- **The task**:
Go through the material below and copy each line where the word "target" appears.

════════

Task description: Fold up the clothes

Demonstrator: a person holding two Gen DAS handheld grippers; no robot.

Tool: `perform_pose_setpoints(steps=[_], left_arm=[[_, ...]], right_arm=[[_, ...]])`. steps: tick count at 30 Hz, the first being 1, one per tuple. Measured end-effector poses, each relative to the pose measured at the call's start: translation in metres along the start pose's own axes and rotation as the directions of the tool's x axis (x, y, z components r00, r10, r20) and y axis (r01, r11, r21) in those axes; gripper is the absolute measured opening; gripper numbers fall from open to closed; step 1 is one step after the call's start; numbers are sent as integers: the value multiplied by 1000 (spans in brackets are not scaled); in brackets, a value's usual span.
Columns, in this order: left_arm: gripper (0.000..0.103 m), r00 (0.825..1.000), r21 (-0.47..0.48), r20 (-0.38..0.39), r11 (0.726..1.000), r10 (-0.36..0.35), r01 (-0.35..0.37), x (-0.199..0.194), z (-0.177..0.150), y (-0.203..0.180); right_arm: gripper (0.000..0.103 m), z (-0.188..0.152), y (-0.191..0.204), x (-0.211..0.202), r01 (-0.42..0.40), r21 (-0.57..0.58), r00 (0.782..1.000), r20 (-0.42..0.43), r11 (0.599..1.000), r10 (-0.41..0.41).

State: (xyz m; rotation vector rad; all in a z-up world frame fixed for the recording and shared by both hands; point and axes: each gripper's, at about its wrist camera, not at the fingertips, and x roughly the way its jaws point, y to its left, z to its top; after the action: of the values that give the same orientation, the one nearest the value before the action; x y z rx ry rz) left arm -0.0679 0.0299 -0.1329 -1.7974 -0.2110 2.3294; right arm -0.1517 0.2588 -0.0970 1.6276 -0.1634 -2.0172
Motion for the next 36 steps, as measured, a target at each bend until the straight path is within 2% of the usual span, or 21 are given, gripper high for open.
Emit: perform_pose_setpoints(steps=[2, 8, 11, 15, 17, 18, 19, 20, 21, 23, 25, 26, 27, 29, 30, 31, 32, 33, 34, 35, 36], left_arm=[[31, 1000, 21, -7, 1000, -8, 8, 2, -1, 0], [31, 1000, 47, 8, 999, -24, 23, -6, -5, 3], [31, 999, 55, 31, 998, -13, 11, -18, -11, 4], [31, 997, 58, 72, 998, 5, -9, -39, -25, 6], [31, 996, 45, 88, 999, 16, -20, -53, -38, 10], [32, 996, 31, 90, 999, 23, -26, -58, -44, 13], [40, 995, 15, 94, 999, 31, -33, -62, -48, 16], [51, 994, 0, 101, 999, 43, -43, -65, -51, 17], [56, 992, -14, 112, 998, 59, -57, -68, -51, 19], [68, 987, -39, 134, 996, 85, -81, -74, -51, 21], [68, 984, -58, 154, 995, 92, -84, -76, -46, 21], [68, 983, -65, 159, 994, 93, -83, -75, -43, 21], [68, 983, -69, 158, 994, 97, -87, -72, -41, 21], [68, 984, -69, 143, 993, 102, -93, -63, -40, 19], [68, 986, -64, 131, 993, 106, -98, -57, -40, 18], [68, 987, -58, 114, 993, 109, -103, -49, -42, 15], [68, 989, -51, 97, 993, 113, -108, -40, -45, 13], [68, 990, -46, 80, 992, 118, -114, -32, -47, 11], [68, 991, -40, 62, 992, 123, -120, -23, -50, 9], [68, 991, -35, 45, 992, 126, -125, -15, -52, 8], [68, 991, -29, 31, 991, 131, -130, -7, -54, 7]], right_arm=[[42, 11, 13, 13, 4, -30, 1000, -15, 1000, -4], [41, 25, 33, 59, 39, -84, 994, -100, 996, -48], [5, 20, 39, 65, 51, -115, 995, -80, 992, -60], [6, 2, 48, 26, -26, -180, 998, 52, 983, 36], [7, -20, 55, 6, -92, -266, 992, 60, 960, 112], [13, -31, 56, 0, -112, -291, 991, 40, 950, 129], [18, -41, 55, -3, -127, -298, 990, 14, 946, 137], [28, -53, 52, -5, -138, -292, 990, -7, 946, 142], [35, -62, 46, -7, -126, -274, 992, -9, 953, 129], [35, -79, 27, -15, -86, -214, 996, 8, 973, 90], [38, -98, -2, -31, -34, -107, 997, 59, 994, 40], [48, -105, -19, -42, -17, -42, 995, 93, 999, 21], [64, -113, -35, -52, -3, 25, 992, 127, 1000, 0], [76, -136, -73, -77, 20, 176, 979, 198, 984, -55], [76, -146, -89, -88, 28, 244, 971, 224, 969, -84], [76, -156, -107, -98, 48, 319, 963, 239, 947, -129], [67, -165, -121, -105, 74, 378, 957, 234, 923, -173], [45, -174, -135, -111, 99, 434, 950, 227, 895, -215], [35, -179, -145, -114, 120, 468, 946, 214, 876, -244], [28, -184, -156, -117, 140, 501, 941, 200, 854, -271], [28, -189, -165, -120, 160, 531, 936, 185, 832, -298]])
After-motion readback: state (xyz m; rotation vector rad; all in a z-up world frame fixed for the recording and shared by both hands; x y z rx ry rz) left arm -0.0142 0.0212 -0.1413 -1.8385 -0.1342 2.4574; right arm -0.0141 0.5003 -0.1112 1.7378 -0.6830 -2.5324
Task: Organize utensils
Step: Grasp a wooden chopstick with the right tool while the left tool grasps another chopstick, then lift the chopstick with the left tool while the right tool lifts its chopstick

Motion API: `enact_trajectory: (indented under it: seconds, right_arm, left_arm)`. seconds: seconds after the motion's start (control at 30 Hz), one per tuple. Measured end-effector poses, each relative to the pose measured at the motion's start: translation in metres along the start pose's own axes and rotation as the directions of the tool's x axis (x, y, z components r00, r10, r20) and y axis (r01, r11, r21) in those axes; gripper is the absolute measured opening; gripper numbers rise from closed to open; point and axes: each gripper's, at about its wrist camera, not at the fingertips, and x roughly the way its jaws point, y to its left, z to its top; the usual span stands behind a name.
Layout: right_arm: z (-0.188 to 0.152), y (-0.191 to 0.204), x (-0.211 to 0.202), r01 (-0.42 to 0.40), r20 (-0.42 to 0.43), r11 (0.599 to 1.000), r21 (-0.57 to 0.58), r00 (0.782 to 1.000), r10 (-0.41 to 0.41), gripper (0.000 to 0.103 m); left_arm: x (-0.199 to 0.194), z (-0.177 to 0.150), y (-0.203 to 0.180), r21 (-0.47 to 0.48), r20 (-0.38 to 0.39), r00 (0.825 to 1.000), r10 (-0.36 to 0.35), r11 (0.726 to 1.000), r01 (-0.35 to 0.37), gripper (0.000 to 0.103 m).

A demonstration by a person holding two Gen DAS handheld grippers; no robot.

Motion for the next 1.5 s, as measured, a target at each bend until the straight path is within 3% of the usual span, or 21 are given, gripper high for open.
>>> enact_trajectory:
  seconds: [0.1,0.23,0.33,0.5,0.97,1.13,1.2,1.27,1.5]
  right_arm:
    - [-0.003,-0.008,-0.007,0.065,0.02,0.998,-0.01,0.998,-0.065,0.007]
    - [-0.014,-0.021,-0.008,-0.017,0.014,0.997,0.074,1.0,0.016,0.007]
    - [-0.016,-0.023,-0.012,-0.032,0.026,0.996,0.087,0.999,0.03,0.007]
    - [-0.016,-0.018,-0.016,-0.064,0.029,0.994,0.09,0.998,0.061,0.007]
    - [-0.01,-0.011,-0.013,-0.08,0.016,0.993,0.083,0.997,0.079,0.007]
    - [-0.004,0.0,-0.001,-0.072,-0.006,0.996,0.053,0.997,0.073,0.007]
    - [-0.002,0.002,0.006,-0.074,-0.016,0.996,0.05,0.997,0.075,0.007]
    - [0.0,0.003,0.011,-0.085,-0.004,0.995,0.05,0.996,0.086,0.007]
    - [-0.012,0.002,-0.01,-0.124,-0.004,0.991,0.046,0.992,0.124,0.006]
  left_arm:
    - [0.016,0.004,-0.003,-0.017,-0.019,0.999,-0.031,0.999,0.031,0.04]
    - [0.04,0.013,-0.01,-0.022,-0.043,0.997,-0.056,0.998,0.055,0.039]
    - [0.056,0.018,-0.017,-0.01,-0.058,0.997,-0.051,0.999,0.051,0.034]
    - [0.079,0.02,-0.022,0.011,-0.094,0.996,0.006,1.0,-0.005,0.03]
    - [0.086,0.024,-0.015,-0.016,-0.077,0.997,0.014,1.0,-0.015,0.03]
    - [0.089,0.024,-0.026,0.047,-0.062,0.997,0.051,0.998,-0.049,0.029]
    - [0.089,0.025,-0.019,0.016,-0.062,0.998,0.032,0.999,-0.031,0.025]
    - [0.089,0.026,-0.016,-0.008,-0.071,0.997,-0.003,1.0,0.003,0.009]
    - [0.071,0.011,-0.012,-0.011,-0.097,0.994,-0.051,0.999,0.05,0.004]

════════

- **Your solution**:
Motion for the next 36 steps, as measured, a target at each bend until the straight path is within 2% of the usual span, or 21 are given, gripper high for open.
Motion for the next 1.5 s, as measured, a target at each bend until the straight path is within 3% of the usual span, or 21 are given, gripper high for open.

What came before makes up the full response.